Agent Factory
The AuroraAgentFactory in aurorasoc/agents/factory.py is the central builder for all 13 specialist AI agents. It encapsulates the consistent creation pattern while allowing each agent type to have specialized tools, prompts, and memory configurations.
Factory Pattern
Internal _create_agent Method
Every factory method delegates to a shared private method:
def _create_agent(
self,
agent_type: AgentType,
tools: List[Tool],
memory_preset: str = "default"
) -> RequirementAgent:
# 1. Get specialized system prompt
system_prompt = AGENT_PROMPTS[agent_type]
# 2. Create ThinkTool (forced at step 1)
think_tool = ThinkTool()
# 3. Create tiered memory with preset
memory = TieredAgentMemory.from_preset(memory_preset)

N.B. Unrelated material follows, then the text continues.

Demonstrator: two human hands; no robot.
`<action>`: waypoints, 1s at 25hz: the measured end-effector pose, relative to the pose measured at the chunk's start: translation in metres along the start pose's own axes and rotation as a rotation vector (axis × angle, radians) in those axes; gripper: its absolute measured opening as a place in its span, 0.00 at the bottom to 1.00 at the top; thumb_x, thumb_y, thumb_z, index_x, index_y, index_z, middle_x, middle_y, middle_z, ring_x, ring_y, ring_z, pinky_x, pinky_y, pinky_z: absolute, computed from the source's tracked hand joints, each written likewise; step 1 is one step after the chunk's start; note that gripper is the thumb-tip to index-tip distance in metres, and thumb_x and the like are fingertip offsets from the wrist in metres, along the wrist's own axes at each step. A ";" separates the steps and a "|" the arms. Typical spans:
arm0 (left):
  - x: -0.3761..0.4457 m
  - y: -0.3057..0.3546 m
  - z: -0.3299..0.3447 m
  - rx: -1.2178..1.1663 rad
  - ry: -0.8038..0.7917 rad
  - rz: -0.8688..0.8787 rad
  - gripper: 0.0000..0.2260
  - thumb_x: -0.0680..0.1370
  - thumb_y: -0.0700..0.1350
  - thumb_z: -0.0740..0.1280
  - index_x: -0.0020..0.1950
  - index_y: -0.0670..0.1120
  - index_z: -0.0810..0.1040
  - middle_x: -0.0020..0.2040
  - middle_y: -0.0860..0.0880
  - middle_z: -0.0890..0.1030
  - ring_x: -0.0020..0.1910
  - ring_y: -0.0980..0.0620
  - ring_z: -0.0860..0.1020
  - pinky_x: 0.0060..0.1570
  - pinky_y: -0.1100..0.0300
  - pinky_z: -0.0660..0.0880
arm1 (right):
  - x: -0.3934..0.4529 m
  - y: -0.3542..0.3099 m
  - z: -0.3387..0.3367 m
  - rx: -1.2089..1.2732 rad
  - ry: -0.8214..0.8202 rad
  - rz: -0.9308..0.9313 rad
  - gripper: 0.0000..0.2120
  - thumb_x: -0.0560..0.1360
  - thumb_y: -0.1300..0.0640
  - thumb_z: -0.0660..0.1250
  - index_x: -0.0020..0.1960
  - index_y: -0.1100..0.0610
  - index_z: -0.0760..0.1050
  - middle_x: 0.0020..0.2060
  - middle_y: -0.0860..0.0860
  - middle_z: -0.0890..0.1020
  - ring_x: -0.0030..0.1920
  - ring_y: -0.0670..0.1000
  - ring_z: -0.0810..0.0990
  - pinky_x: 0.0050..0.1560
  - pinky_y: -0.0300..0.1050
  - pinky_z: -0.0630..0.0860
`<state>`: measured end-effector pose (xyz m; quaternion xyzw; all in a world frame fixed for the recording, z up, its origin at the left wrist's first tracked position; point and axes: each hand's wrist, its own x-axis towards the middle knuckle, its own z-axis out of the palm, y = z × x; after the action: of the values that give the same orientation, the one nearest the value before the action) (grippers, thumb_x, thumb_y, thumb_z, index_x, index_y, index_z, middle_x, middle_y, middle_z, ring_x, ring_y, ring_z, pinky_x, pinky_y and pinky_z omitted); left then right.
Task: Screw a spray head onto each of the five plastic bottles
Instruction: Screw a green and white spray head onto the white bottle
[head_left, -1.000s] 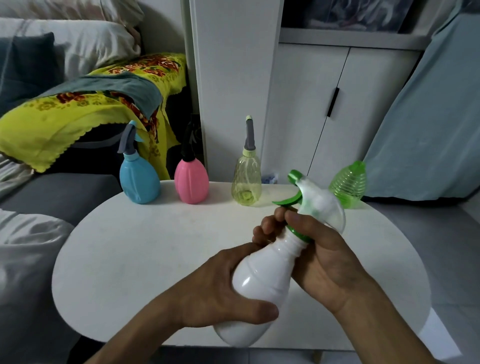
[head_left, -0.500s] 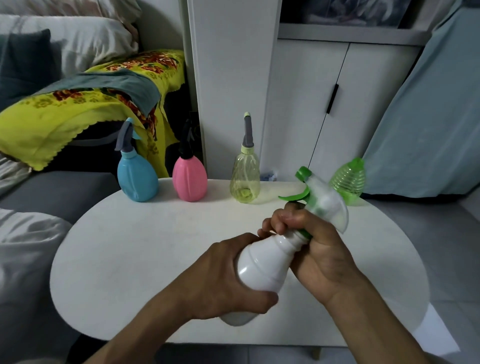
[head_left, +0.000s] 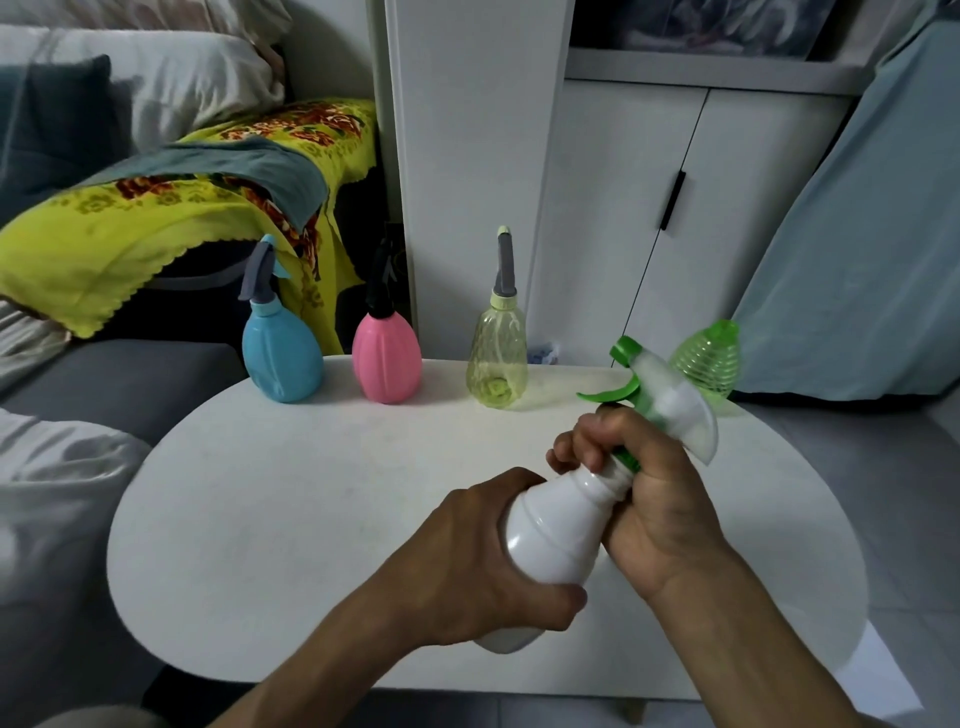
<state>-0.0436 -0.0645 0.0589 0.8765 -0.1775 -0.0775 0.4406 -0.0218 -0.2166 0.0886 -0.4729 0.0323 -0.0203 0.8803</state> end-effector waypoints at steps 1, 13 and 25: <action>0.000 0.000 0.002 0.007 0.024 0.002 0.26 0.57 0.61 0.77 0.52 0.62 0.73 0.44 0.59 0.82 0.42 0.60 0.81 0.40 0.57 0.81 | 0.000 0.000 0.001 -0.019 0.029 -0.018 0.13 0.63 0.65 0.65 0.23 0.54 0.71 0.20 0.50 0.69 0.30 0.52 0.70 0.36 0.41 0.76; 0.005 -0.001 0.025 -0.015 0.150 0.041 0.30 0.58 0.61 0.78 0.55 0.61 0.69 0.45 0.57 0.80 0.41 0.57 0.81 0.37 0.55 0.81 | 0.001 0.004 0.003 -0.170 0.276 -0.136 0.09 0.60 0.62 0.67 0.23 0.52 0.76 0.19 0.48 0.71 0.26 0.47 0.74 0.37 0.42 0.75; 0.034 -0.012 0.009 -0.418 0.257 0.072 0.26 0.64 0.49 0.81 0.57 0.57 0.74 0.51 0.54 0.83 0.49 0.55 0.83 0.41 0.59 0.82 | 0.005 0.013 -0.007 -0.551 -0.066 -0.135 0.21 0.63 0.47 0.78 0.54 0.44 0.79 0.49 0.46 0.86 0.53 0.48 0.84 0.55 0.55 0.81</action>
<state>-0.0118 -0.0771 0.0447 0.7621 -0.1314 0.0152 0.6338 -0.0175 -0.2154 0.0740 -0.6958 -0.0236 -0.0540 0.7158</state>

# 4. Build agent with middleware
agent = RequirementAgent(
llm=self._get_llm(),
system_prompt=system_prompt,
tools=[think_tool] + tools,
memory=memory,
middleware=[GlobalTrajectoryMiddleware()]
)
return agent
Why ThinkTool at Step 1?
ThinkTool forces the agent to reason before acting. Without it, agents tend to jump directly to tool calls without planning. By making ThinkTool the first tool and forcing it at step 1, we ensure:
- The agent analyzes the input before taking action
- Reasoning is visible in the trajectory log for auditability
- Tool selection is deliberate, not reflexive
Agent-Tool Mapping
Each agent type receives specific tools matching its domain:
| Agent | Tools | Memory Preset |
|---|---|---|
| Security Analyst | SearchLogs, CorrelateEvents, ExtractIOC, MitreMap | analyst |
| Threat Hunter | HuntLOLBins, BaselineDeviation, UserRiskScore, SearchLogs | hunter |
| Malware Analyst | RunYARAScan, SandboxAnalysis | analyst |
| Incident Responder | ExecutePlaybook, RequestHumanApproval, CreateCase, UpdateCase | responder |
| Network Security | AnalyzeFlows, DetectDNSTunneling, BlockIP | default |
| Web Security | (General reasoning tools) | default |
| Cloud Security | (General reasoning tools) | default |
| CPS Security | QueryCPSSensor, VerifyAttestation, RevokeCertificate, CorrelatePhysicalCyber, QueryOTProtocol, IsolateNetworkSegment | cps |
| Threat Intel | LookupIOC, EnrichIOC, ShareIOC | intel |
| Endpoint Behavior | IsolateEndpoint, ScanEndpoint, HuntLOLBins, BaselineDeviation, UserRiskScore | hunter |
| Forensic Analyst | CollectEvidence, TimelineReconstruction | analyst |
| Report Generator | GenerateReport | default |
| Network Analyzer | AnalyzeFlows, ReviewPCAP (read-only) | default |
| Orchestrator | 13 HandoffTools | orchestrator |
Dynamic Agent Deployment
The factory's build_full_team() method reads the ENABLED_AGENTS environment variable at startup to determine which specialist agents to instantiate. This lets you run a lightweight subset without changing code.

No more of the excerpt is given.